Schur decomposition:  for any complex matrix A there is a
UNITARY U (U* U = I) and an UPPER-TRIANGULAR matrix R with

        A = U R U*        ( U* = conjugate transpose of U )

        R = [ l1  *   *  ;
              0   l2  *  ;
              0   0   l3 ]

The diagonal entries l1, l2, l3 are exactly the eigenvalues of A
(counted with multiplicity). The columns of U are an orthonormal
basis realizing a T-invariant flag:  span{u1} subset span{u1,u2} ...
The Schur decomposition: unitary similarity to upper-triangular, eigenvalues on the diagonal.

Reading off the spectrum

Once you have the Schur decomposition A = U R U*, the eigenvalues are simply the diagonal of R. The unitary U means the change of basis is numerically stable — no inversion of an ill-conditioned matrix — which is why Schur form, not Jordan form, is what real eigenvalue algorithms actually compute.

The payoff: from one operator to a commuting family

The flag idea scales beautifully.
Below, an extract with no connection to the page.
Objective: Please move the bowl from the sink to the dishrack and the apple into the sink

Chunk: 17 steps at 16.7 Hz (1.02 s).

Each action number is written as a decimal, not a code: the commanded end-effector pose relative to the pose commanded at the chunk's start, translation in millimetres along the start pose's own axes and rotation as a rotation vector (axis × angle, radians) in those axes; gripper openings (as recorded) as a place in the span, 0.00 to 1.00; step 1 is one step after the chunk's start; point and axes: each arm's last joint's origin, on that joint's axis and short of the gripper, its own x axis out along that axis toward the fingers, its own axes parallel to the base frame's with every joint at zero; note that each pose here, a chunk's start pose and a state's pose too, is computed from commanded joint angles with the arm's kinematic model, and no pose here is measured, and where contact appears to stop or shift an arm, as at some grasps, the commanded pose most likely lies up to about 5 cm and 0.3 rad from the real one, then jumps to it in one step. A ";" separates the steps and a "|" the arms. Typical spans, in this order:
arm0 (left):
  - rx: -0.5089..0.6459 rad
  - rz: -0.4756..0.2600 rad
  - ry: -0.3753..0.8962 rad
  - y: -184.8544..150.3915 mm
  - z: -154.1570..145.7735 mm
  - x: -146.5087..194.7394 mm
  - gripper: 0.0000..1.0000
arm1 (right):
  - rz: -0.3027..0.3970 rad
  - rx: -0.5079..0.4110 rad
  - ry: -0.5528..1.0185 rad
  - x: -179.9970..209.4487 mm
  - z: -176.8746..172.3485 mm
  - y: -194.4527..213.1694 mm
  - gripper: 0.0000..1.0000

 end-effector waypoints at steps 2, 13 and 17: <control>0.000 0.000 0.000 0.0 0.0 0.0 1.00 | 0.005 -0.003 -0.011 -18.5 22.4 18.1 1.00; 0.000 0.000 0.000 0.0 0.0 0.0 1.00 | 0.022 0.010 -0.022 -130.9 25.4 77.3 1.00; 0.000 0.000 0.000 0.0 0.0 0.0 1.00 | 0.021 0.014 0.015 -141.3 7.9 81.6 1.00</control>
If several operators commute, they share a common invariant subspace at every rung, so they can be brought to upper-triangular form in the same basis at once. This is simultaneous triangularization, and it is the linear-algebra skeleton of Lie theory.

Step back and see the arc of the whole track. We began with a single eigenline, generalized it to invariant subspaces, discovered that complements can fail, repaired the gap with generalized eigenvectors and the primary decomposition, and arrived at a universal structure theorem: over C every operator triangularizes, every commuting family triangularizes together, and the diagonal always shows you the spectrum. Even when an operator refuses to be diagonal, the block-triangular form tames it — that is the bridge from raw eigentheory to the canonical forms ahead.